The World Trade Organisation (WTO)’s dispute settlement body (DSB) has agreed to Indonesia’s request to establish a panel to review countervailing duties imposed by the European Union (EU) on biodiesel imports from Indonesia, the WTO said on Monday.
Indonesia had submitted a second request for the establishment of a panel to determine whether countervailing duties imposed by the EU on biodiesel imports from Indonesia were in line with WTO rules.
This was after Indonesia’s first request for a panel was not accepted by the EU, with the bloc’s representatives saying at the DSB meeting on October 26 that it was ‘not ready to accept the establishment of a panel and that it firmly believes the measures taken are fully justified and confident they were in line with WTO law.’

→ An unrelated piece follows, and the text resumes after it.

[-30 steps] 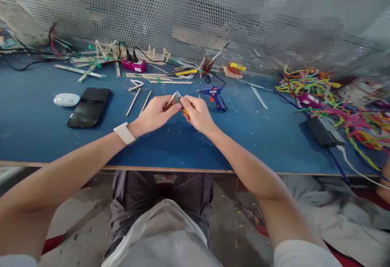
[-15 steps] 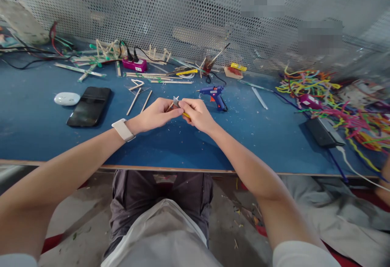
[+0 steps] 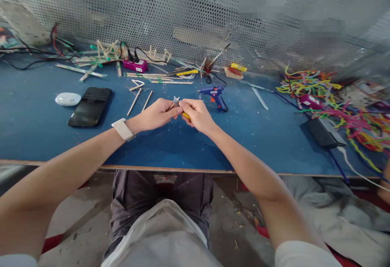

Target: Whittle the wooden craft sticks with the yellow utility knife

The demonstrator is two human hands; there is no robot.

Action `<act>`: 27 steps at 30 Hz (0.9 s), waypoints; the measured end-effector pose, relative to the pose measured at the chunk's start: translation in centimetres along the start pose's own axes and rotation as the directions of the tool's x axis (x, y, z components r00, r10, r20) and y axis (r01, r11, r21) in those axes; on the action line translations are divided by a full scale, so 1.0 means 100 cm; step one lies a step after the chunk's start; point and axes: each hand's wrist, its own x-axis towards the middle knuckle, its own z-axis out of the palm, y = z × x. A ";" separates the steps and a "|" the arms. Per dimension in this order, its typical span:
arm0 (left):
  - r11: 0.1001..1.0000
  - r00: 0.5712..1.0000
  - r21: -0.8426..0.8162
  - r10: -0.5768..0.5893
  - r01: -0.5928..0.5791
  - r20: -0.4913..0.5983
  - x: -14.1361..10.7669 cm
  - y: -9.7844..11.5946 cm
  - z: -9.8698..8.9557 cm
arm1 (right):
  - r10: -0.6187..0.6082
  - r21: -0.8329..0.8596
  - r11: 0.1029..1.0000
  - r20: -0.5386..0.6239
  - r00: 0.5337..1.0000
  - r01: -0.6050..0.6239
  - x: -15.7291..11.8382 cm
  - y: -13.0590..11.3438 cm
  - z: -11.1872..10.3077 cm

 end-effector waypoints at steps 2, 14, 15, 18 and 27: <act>0.997 0.999 0.059 0.048 -0.047 -0.019 0.001 -0.001 -0.001 | 0.002 -0.002 1.000 -0.007 1.000 -0.002 0.000 0.000 0.000; 0.948 0.986 0.289 0.157 -0.136 -0.051 0.006 -0.011 -0.004 | -0.001 -0.074 0.997 -0.065 0.998 -0.004 0.001 0.006 0.002; 0.945 0.987 0.305 0.145 -0.120 -0.061 0.006 -0.012 -0.003 | -0.005 -0.090 0.996 -0.074 0.997 -0.002 0.001 0.006 0.002; 0.937 0.991 0.346 0.097 -0.059 -0.092 0.006 -0.010 0.000 | -0.012 -0.125 0.992 -0.103 0.995 -0.001 0.001 0.006 0.003; 0.917 0.990 0.398 0.079 -0.026 -0.118 0.007 -0.010 0.003 | -0.016 -0.188 0.982 -0.063 0.998 0.004 0.001 0.004 -0.002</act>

Indonesia had in August requested WTO dispute consultations with the EU regarding the bloc’s imposition of duties on biodiesel imports from the country and moved to request the establishment of a panel after the consultation failed to reach an agreement.
The EU had in 2019 imposed countervailing duties of between 8-18% for Indonesian biodiesel imports, with the measure expected to remain in place to December 2024.
Indonesian biodiesel is largely palm oil-based, and the EU is Indonesia’s third largest destination market for palm oil products, though that market share has been shrinking with the bloc looking to reduce its imports of palm oil products due to links with deforestation.
Following the imposition in 2019, biodiesel exports to the EU from Indonesia had fallen by 95.4% to around 23,000 tonne, according to data from the country’s statistics agency, while overall biodiesel exports fell by 97% to around 34,000 tonne.
Overall biodiesel exports out of Indonesia, however, have increased year on year in the last three years, with exports in 2022 hitting around 436,000 tonne from 181,000 tonne.
This is also in line with Indonesia’s production capacity expansion, which is estimated to exceed 14.8 million kilo tonnes (17 million kilolitres) in 2023.
This is also in spite of Indonesia’s domestic biodiesel programme expansion, which was raised from B30 to B35 earlier this year, where 35% of palm-based biodiesel is blended with 65% of gasoil.
For the DSB panel, the WTO said that The United States, the United Kingdom, Norway, the Russian Federation, Thailand, Singapore, Japan, Canada, China, Argentina and Turkey reserved their third party rights to participate in the panel proceedings.